I’m often castigated by Friends and Readers (some overlap) for reading the foul Brit Daily Mail rag, and my answer is generally the same: yes, they’re awful, the articles are often dire, the celebrity-obsession is tiring, and all the rest of it. I know all that.
What I appreciate is that unlike the other online news outlets I read (Breitbart, American Thinker, NewsMax etc., whose principle editorial slant is politicspoliticspolitics all the time politics), the DM occasionally runs articles that are not about politics, nor about which little-known “celebrity” is bonking another of their own ilk.
Here’s one, written by some doctor bloke:
For years I’ve been taking a daily omega-3 supplement because I don’t eat enough oily fish.
This matters – partly because of the possible heart and anti-inflammatory benefits, but for me, mainly because the disease I fear most is dementia and my hope is that omega 3 will help prevent it.
So when I saw the headline about a new study suggesting omega-3 supplements might not protect against dementia but could actually be linked with faster decline, I panicked – not just worried about myself, but what I advise others, too. The researchers compared 273 people who take omega-3 supplements daily, with 546 similar non-users – and found that those taking fish-oil pills appeared to decline faster on several cognitive scores.

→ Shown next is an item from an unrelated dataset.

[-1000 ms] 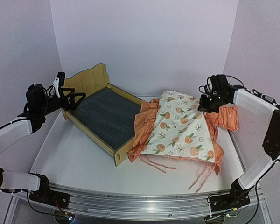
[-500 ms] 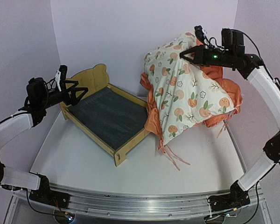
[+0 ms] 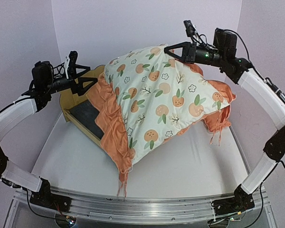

I got worried, too. I don’t know how long I’ve been popping fish oil tablets (in the absence of actual fish in my diet, don’t ask), but it runs into multiple decades ever since I was first advised to do so by my own doctor.
However, here’s where the article is refreshingly candid:
So am I worried? The study was observational – where researchers look at what people are already doing, and then search for associations; for example, between using omega 3 and cognitive decline.
This sort of study can be useful because it suggests avenues for further research, but – crucially – it cannot easily prove cause and effect.
The curse of observational nutrition research is that it can make almost anything look good or bad depending on how the research is conducted.
Coffee once looked harmful in observational studies, because coffee drinkers were more likely to smoke.
And the good doctor goes on to explain why the original scary headline was a load of old bollocks.
As a one-time statistician myself, I know that this kind of bullshit has been foisted on the public for too long, and it needs to stop. And it’s not confined to nutritional research, either.
Here’s an old example of where observational research caused actual harm.
Anyone remember the time a government study found a link between elevated cancer risk and a house’s proximity to electrical power-transmission lines? Yes? And do you remember that it set off a minor panic in the real estate market, with said properties losing as much as half their market value because who the hell wants to get cancer just by living close to a power line?
Of course, all that turned out to be total nonsense, because the original study had not been designed to measure cancer risk against power line proximity — that “link” was discovered by observation, not by the actual study itself. In fact, the observation was purely coincidental, caused by sample distortion. In other words, it just so happened that of the houses in the study, there was indeed a higher-than-average incidence of cancer occurrence. But when the sample was expanded proportionately to include housing not located near to power lines — a much greater number, of course — it was discovered that the incidence of cancer was not especially higher in one house or another, regardless of any nearby power lines. Higher incidence of cancer was linked, of course, to cigarette usage and genetics, not to whether your house was next door to a power line.
In the meantime, of course, untold millions of dollars were lost by those unfortunate homeowners whose houses had been branded as “cancer-causing”.
It was irresponsible reportage of the highest order — and by “reportage” I mean the publication of those observations by the so-called scientists who found the alleged linkage, not by the press (who were just reporting what they’d been told by the Gummint). And yes, I know, the press should have investigated the numbers before making those “Avoid Buying These Houses!!!” headlines; but journalists as a rule are not renowned for their statistical understanding at the best of times, as any fule kno.
The responsibility for publishing observational data lies completely with whoever compiled the data. The problem, of course, is that people (scientists and doctors no less than anyone else) are obsessed with prevention of anything that has to do with public health. That’s not altogether a Bad Thing, of course, but that obsession needs to tempered by reluctance to publish anything that wasn’t part of the original study’s stated goal: tangential or even parallel conclusions, as we have seen, are at best faulty and at worst harmful.
In the mean time, as Dr. Rob Galloway suggests, you should keep taking those fish oil tablets if you’ve been advised to do so — but what you should really avoid is taking fish oil tablets which are past their expiration date, because those could actually be harmful (for the reason he gives in the article).
So avoid those bargain bins at the supermarket — invariably, they’re filled with old unsold stock, which is why the price has been massively reduced — and take only the stuff still on the shelves. Saving a buck or two on the cheaper stuff may not be good for your health.
Caveat emptor.
Oh, and go and check your meds and such for any expired products.